You have a stellar driving record, a great job, steady income, stellar credit, and are ready to shop around for car insurance. While all of these factors will help you get a low rate, there’s one more seemingly irrelevant factor that could make a big difference in your insurance premiums — are you single, married, widowed, or divorced?
A 2015 study by the Consumer Federation of America found that in ten major cities, two-thirds of the major insurance companies increase rates on widows by an average of 20 percent — which is a massive increase that could put a recently widowed individual into a pretty precarious financial situation. The study also found that premiums for single, separated, and divorced drivers were almost always higher than the premiums of their married peers with similar other characteristics and driving records, across several age brackets.
The average difference between the quoted rates for these two groups was approximately 14.5 percent.
Why Do Married People Pay Less for Car Insurance?
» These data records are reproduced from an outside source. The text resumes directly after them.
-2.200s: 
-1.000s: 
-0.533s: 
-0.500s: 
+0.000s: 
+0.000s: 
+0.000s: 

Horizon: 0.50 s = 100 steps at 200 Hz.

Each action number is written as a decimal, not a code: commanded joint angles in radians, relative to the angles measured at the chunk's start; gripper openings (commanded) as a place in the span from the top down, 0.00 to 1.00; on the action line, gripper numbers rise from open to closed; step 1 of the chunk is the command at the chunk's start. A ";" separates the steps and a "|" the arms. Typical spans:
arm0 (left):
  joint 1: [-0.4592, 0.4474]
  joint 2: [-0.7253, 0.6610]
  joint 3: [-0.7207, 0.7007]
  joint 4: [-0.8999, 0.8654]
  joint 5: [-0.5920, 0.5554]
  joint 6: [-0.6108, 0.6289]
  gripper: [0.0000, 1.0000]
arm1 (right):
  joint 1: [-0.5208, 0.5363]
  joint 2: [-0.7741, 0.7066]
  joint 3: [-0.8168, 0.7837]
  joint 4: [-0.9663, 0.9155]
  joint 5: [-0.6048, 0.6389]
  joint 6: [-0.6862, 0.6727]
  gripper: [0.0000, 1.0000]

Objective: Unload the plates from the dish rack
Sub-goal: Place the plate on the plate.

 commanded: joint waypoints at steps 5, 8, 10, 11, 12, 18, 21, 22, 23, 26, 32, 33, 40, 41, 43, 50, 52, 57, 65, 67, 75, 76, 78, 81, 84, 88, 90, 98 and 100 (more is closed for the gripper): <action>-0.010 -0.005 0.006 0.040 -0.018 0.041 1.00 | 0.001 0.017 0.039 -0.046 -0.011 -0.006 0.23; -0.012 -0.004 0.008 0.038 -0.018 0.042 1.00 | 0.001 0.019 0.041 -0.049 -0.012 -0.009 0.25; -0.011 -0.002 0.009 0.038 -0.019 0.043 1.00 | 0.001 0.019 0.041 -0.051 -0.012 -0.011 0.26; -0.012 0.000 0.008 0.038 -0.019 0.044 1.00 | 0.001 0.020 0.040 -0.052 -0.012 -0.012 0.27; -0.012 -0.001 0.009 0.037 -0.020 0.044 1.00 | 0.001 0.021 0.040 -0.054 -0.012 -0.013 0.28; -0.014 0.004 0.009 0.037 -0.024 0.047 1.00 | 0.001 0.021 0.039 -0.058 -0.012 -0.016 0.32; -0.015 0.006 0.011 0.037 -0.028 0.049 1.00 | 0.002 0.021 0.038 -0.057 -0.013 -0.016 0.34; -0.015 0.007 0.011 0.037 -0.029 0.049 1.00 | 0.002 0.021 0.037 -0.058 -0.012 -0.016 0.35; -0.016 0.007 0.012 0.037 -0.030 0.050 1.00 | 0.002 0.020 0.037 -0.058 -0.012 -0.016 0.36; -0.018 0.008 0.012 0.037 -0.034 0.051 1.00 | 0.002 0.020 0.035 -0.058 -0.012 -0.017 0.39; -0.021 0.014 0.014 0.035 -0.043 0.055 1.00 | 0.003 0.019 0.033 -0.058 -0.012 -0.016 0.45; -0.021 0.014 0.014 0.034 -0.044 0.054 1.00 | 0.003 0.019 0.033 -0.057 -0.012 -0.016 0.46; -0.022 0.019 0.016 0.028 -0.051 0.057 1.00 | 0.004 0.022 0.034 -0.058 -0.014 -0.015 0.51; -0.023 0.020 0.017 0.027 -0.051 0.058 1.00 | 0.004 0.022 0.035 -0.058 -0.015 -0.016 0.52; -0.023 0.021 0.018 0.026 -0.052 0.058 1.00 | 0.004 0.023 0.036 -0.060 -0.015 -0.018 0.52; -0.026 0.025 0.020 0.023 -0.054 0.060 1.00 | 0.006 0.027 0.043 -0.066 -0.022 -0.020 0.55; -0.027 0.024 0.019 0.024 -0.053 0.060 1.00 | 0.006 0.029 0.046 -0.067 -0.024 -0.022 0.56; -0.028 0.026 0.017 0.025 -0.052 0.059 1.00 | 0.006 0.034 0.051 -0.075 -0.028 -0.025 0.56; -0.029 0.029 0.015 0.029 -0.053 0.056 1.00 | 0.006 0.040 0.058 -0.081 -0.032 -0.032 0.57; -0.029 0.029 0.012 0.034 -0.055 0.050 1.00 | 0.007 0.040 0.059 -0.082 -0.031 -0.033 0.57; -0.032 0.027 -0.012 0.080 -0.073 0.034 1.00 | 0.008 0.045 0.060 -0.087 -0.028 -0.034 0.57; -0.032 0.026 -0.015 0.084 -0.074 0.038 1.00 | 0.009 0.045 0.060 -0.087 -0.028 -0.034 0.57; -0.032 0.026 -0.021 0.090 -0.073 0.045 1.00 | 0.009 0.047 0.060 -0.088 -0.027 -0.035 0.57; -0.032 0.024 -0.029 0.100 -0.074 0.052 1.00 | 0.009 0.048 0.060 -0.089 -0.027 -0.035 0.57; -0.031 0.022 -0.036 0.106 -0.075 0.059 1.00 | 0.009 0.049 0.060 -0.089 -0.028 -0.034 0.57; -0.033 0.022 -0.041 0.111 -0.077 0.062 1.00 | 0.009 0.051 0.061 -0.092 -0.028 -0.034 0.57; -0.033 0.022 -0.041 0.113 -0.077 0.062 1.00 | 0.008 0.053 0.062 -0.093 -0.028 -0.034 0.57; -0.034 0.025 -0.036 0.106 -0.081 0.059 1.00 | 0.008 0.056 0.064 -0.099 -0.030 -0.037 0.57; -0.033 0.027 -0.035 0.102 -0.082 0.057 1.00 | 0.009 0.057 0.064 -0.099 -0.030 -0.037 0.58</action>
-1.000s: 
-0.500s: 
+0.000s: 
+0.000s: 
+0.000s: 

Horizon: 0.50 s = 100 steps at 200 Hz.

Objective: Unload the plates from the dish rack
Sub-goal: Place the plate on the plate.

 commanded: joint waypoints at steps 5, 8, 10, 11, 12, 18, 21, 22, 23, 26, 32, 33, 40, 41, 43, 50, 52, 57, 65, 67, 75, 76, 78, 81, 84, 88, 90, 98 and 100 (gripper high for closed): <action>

It may feel incredibly unfair to the consumer that married people can get much lower rates for car insurance, but for many insurers, the decision makes perfect sense. Insurance companies always have profits and risks in mind, and often operate under the assumption that married people are safer drivers and get into fewer accidents. There is some research to back this up: a 2004 study found that unmarried people are twice as likely to have accidents that cause bodily harm than non-married people, even when taking age, sex, alcohol intake, driving exposure, the area of residence, body mass index, and occupational status into account.
Eli Lehrer, president of the nonprofit research group The R Street Institute, says that’s because “marriage does make people more careful and responsible… it isn’t at all surprising that this translates into better driving behavior.”
But there is another reason that married people are attractive targets for insurers: they are much more likely to own a home (which requires home insurance) and to purchase life insurance. If insurance companies can convince a married person to buy car insurance from their company, it makes it even easier to convince them to bundle all of their insurance policies with that company and save even more.
Does Having Multiple Drivers on a Single Policy Impact the Price I Will Pay?
In short, yes — especially if you are married. Once you decide to get married, you should let your friends and family know first, but once you have tied the knot, your next call should be to your insurance agent. Getting married can mean that you are newly qualified for additional discounts. Also, if you combine policies, you will likely save more money than if you each kept your individual policies — and if you drive more than one car, you could even qualify for a multi-car discount.
What If I am Married to a Bad Driver?
Unfortunately, marrying someone with a bad driving record could impact you, too. You definitely should not merge policies, but even if you keep your own, your rate could increase because you now have a high-risk driver in your household. If your spouse’s driving record is terrible, listing them as an excluded driver on your policy could save you the increase — but just remember that they won’t be legally allowed to drive your vehicle, and won’t be covered if they do and cause any damage.
If I am Married, Does It Still Make Sense to Shop Around for Better Insurance Rates?
Rate shopping is a great idea, whether you are single or married. Instead of just googling “car insurance” and getting a quote from the first few search results that pop up, you should take the time to check as many insurance companies as you can; some experts recommend comparing a dozen or more companies. It will eat up some of your time for sure, but it’s almost guaranteed to save you a lot of money in the long run.
Is There Anything Else I Can Do?
Car insurance companies may not have your interests at heart, but a sympathetic agent can go a long way toward helping you figure out how to get the best rates. If you become widowed or divorced, let your car insurance agent know so that he or she can do what they can to keep it from impacting your financial future.